One other class of 1/3 for 3 mana creatures deserve some mention: the Advocates. Advocates return cards to an opponent’s hand, but do so as the cost to do something useful. Nullmage Advocate kills artifacts and enchantments. Shieldmage Advocate prevents damage, and Spurnmage Advocate destroys attacking creatures. These creatures are not that amazing in duels, but they shine in multiplayer. You see, you don’t have to return the cards to the same player that you target with the effect. This means that the cards can be great for making friends and cementing alliances.

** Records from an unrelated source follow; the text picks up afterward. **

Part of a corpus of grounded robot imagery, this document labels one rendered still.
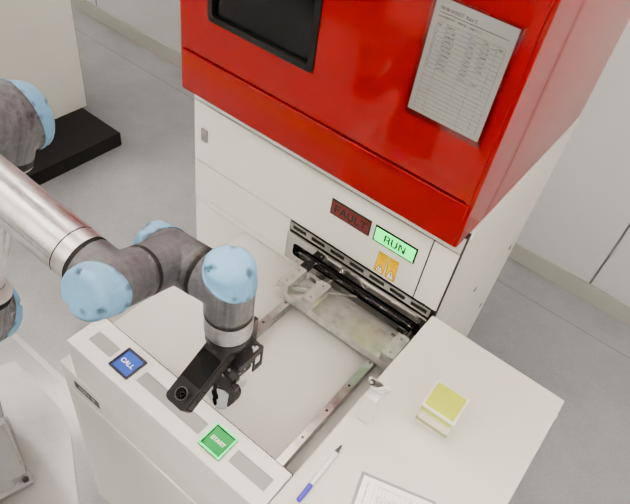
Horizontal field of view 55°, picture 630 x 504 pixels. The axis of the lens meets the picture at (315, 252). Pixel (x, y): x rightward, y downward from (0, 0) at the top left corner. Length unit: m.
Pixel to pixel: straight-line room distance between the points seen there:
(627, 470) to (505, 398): 1.37
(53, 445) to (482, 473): 0.88
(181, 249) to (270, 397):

One example that can show this effect. Barry was attacking with both Rith and Treva, and Rith was wearing an Armadillo Cloak. The attacks will take out two players, leaving the fourth to deal with the dragons and a little cluster of Saprolings. Of the two players about to exit the game, Chris is mono-black and was not a serious threat at the moment. Ingrid was playing U/W/R deck with lots of scary instants, Lightning Angels and Cognivores, and had Treasure Trove in play and the mana to activate it several times a turn. However, I had Nullmage Advocate in play. I was able to kill the Treasure Trove, while returning two Terrors to Chris’ hand. The Terrors killed the Dragons and the game continued, with two of the other players feeling in my debt – even Ingrid, since she would have died to Rith that turn.
So there you have it – ten simple tips for tuning up casual / multiplayer decks.